Report how many lines in the data include the string "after", and add nothing else.

+++ Material supplied

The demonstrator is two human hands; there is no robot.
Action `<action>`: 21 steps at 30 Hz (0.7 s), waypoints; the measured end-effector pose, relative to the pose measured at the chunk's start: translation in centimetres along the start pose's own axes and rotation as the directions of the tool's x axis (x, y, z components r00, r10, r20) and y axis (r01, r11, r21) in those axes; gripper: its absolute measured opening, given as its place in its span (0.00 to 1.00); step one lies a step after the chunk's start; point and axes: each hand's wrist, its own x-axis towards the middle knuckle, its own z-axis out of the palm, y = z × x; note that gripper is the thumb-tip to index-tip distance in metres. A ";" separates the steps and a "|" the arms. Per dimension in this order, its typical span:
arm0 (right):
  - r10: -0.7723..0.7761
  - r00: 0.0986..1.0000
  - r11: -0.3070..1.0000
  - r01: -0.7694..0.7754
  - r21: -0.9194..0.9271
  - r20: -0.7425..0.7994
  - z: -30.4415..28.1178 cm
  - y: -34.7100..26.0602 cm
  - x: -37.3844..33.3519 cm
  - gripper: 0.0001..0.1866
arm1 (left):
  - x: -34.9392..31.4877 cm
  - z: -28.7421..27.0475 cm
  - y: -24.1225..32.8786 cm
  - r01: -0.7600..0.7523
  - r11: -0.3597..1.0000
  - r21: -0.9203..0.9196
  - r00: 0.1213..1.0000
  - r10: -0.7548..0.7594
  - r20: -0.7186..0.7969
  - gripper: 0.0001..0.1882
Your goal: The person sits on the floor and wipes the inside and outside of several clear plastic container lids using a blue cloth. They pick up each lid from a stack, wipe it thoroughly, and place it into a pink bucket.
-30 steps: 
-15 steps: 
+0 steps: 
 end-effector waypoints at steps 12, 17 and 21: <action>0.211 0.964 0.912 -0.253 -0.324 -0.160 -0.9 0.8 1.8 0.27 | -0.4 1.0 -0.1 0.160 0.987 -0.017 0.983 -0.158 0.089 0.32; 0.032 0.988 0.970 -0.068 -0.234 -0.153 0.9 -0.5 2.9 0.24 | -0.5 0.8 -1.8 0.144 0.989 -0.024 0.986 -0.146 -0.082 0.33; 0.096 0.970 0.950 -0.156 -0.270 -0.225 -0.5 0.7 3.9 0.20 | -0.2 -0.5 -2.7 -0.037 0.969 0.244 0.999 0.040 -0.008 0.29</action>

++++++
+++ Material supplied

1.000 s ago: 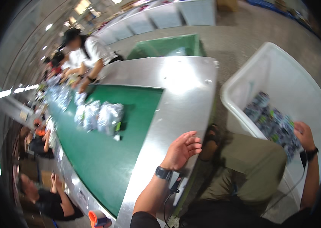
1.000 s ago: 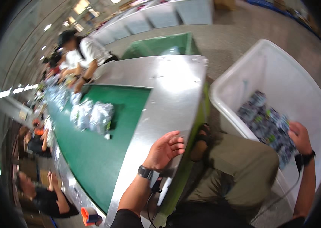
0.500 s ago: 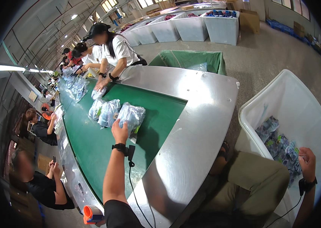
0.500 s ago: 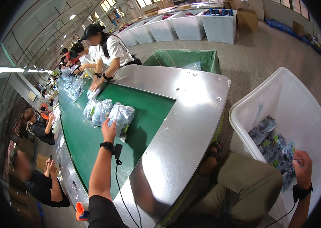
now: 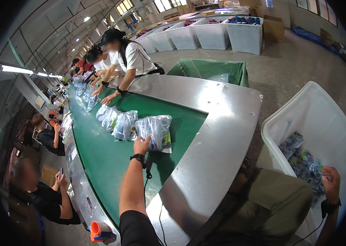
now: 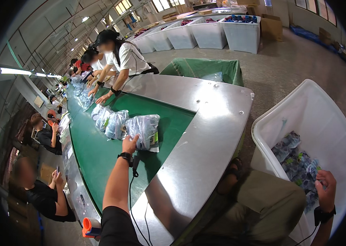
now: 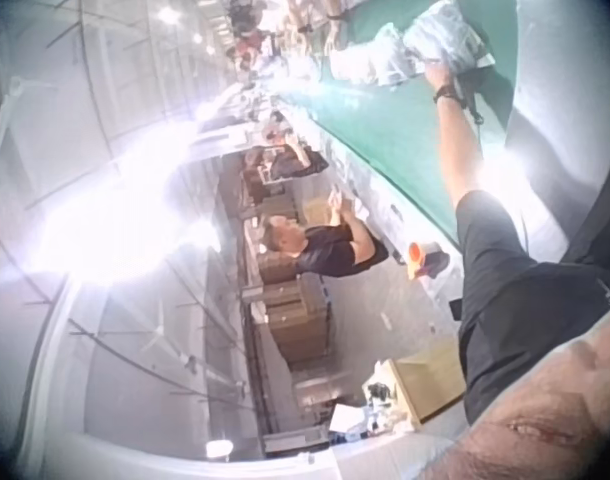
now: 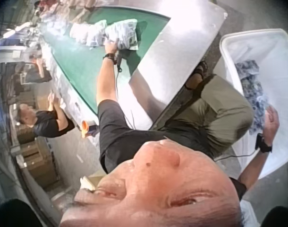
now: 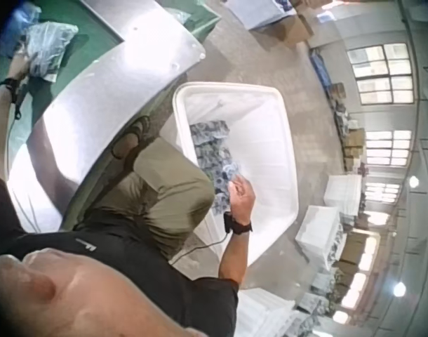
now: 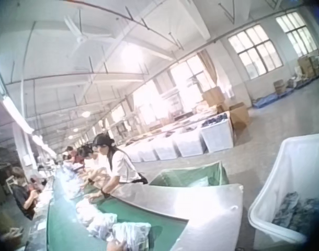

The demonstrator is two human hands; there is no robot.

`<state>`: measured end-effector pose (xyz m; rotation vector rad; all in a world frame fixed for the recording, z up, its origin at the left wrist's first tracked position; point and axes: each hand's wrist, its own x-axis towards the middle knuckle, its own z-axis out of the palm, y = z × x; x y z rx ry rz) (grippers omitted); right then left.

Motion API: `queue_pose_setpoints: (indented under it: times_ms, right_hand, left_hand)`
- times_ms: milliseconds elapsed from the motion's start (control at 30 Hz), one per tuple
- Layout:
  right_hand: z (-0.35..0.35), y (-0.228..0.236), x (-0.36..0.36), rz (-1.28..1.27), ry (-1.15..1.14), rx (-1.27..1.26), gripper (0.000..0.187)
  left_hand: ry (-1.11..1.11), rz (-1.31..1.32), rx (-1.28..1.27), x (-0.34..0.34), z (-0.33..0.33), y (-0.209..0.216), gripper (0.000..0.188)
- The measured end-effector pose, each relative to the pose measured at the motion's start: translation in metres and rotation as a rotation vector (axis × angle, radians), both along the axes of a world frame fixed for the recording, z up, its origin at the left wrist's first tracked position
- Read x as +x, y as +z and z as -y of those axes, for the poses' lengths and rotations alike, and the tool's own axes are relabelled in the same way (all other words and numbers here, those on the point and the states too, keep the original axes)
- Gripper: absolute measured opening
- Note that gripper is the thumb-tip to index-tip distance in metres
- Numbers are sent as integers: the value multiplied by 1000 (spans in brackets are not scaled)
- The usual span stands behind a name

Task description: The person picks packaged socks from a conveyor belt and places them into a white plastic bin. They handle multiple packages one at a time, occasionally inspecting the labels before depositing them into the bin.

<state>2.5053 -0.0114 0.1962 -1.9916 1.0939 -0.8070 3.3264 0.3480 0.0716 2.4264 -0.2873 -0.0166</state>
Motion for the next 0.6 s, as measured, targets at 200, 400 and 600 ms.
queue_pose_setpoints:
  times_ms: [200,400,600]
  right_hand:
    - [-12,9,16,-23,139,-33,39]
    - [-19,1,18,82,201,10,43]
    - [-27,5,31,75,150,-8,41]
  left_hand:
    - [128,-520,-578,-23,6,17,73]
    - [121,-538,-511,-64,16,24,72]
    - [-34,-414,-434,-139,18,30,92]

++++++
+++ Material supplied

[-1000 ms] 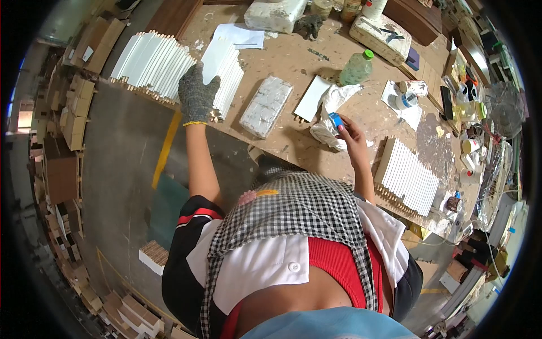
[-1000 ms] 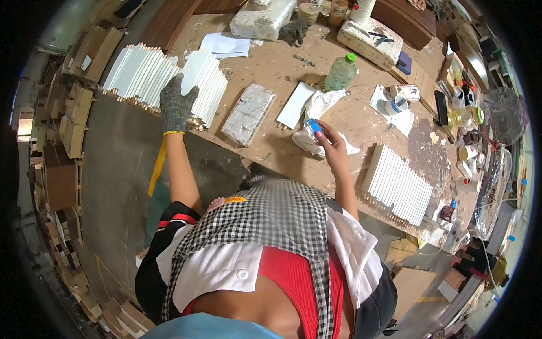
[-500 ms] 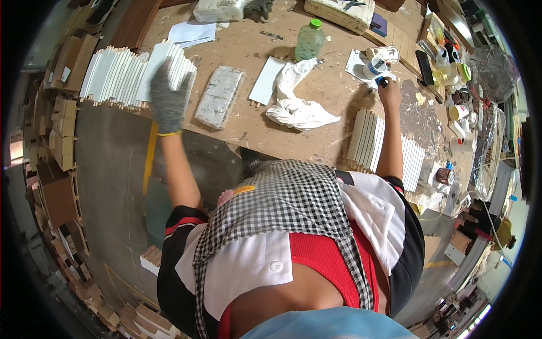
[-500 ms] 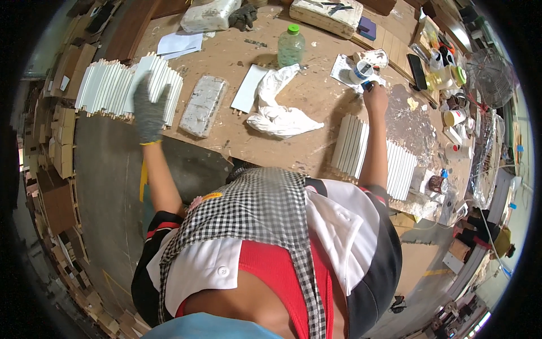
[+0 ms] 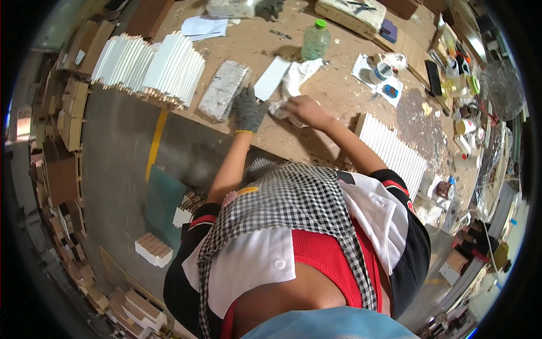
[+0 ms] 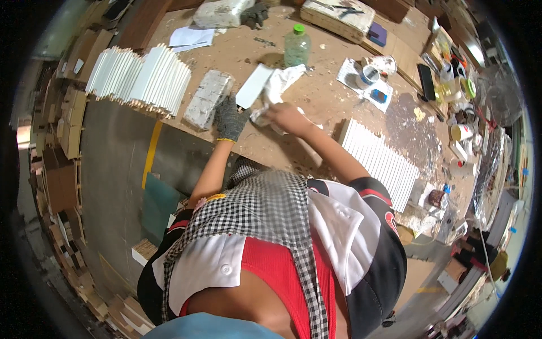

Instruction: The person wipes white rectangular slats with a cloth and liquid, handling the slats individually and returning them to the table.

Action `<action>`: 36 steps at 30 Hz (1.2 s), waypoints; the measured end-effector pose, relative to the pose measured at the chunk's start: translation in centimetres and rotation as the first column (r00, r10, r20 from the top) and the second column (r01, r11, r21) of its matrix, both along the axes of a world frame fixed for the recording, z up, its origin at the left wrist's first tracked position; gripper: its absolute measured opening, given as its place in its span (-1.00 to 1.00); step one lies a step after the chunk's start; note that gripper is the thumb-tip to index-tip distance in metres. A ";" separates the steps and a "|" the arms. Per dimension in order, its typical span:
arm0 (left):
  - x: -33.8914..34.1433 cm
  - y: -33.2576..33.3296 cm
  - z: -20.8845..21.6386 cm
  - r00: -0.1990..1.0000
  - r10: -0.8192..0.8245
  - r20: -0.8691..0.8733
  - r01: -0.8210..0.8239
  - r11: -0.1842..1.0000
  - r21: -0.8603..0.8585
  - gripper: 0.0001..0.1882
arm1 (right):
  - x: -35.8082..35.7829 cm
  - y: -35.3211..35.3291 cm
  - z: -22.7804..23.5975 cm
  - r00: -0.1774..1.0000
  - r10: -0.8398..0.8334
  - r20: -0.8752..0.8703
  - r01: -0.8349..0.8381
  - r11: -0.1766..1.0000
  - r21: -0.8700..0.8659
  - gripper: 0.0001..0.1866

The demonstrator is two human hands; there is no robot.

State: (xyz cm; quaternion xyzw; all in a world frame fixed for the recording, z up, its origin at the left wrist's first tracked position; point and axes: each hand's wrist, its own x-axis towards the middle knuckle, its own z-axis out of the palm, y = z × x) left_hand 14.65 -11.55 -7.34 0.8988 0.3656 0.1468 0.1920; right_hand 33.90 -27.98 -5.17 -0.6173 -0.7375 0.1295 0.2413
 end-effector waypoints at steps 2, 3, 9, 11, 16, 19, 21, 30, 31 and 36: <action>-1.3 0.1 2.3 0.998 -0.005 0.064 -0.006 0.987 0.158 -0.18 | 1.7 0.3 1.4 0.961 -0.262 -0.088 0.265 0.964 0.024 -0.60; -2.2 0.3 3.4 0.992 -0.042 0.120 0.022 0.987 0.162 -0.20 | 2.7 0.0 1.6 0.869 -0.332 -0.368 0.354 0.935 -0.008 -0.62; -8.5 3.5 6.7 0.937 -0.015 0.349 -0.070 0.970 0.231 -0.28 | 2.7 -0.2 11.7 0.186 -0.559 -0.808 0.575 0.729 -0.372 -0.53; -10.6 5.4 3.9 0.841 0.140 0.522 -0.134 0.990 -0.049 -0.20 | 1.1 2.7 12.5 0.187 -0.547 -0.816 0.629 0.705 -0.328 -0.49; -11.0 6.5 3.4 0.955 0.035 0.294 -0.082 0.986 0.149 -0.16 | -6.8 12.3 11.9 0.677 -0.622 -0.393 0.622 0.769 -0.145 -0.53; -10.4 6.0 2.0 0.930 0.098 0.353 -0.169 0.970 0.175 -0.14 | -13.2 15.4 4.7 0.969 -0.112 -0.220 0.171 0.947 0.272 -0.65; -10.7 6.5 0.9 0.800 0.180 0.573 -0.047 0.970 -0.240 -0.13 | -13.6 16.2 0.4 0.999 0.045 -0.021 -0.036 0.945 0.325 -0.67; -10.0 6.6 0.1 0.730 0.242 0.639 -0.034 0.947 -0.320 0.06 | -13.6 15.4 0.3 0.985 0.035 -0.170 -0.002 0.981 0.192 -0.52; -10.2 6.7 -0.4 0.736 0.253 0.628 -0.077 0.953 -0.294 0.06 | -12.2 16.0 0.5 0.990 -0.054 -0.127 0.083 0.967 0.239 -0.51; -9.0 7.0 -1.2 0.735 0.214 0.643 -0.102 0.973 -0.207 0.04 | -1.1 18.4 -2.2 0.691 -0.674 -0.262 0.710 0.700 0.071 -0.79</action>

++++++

# Solution
2